An Neuschöpfungen wie "Abstrichzentrum", "Beherbergungsverbot" oder "Covidiot" wird klar - Sprache reagiert auf eine veränderte Wirklichkeit. Aber Sprache kann auch Wirklichkeit schaffen; wenn sie diskriminiert oder herabsetzt. Linguistische Analyse kann dabei helfen, solche Mechanismen offenzulegen.

Von Doris Arp | 06.05.2021
Auf einem Bildschirm ist das Wort «Schüler*innen» zu sehen.
"Gendern" in Schrift oder gesprochener Sprache sorgt immer noch für Aufregung - das Nichtverwenden bestimmter "Tabu"-Begriffe ist hingegen weitgehend Konsens. (picture alliance / dpa / Gregor Bauernfeind)
Schon lange nicht mehr wurde in Deutschland so heftig über Sprache gestritten: Über das Gendern und Nichtgendern, angebliche Tabus, die uns daran hindern würden, die Wahrheit auszusprechen, über rassistischen Sprachgebrauch, die Aushöhlung unserer Demokratie und unserer Werte durch permanente sprachliche Provokationen. Spitzenreiter seit Jahren ist das Gendern. Ein paar Stimmen dazu:
"Albern". "Ich finde es wichtig, alle müssen sich zugehörig fühlen." "Ich glaube man gewöhnt sich schnell dran und deswegen finde ich es gut, ja." "Wir haben früher auch immer gewusst, eine Arzt kann eine Frau oder ein Mann sein."
"Es gibt auf beiden Seiten der Debatte ein sehr hohes Kränkungspotenzial", beobachtet die Linguistin Christine Kuck von der Universität Magdeburg.

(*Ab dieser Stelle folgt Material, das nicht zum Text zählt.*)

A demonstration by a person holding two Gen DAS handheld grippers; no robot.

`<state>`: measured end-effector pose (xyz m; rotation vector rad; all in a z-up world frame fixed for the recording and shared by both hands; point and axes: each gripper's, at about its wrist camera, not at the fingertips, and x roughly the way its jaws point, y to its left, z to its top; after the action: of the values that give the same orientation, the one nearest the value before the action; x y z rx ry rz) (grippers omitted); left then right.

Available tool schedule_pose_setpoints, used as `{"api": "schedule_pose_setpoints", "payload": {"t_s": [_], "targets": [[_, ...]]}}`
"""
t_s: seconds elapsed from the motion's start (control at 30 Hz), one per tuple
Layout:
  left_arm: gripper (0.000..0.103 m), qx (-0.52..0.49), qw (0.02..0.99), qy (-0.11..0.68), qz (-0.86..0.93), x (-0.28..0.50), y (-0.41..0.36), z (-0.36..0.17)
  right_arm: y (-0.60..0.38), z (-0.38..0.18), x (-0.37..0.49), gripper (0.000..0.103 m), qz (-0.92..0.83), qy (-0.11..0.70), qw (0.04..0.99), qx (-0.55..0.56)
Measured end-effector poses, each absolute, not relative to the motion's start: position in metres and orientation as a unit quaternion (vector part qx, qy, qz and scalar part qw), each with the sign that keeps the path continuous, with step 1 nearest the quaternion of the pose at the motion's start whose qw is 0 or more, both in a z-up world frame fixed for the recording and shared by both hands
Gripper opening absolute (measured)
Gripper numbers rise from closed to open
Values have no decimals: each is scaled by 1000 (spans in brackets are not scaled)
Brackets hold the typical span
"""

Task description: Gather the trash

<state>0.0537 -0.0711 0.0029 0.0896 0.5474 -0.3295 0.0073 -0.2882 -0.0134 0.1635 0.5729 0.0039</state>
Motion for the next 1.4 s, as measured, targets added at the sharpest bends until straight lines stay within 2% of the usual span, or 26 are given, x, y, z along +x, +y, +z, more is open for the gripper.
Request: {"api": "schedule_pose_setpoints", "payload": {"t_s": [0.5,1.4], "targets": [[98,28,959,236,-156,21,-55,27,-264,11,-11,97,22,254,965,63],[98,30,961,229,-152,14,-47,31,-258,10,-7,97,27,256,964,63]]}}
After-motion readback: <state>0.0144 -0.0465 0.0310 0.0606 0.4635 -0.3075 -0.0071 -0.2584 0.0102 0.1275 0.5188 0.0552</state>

"Auf beiden Seiten wird diese Debatte sehr emotional geführt und es werden vor allem verschiedene Ebenen miteinander vermischt. Über eine sprachkritische Ebene wird eine politische Diskussion geführt, es geht um Ideologien, durchaus auch um Männer- und Frauenbilder. Es geht also nicht wirklich um ein Interesse an der Sprache, es ist vor allem ein ideologisches Schlachtfeld."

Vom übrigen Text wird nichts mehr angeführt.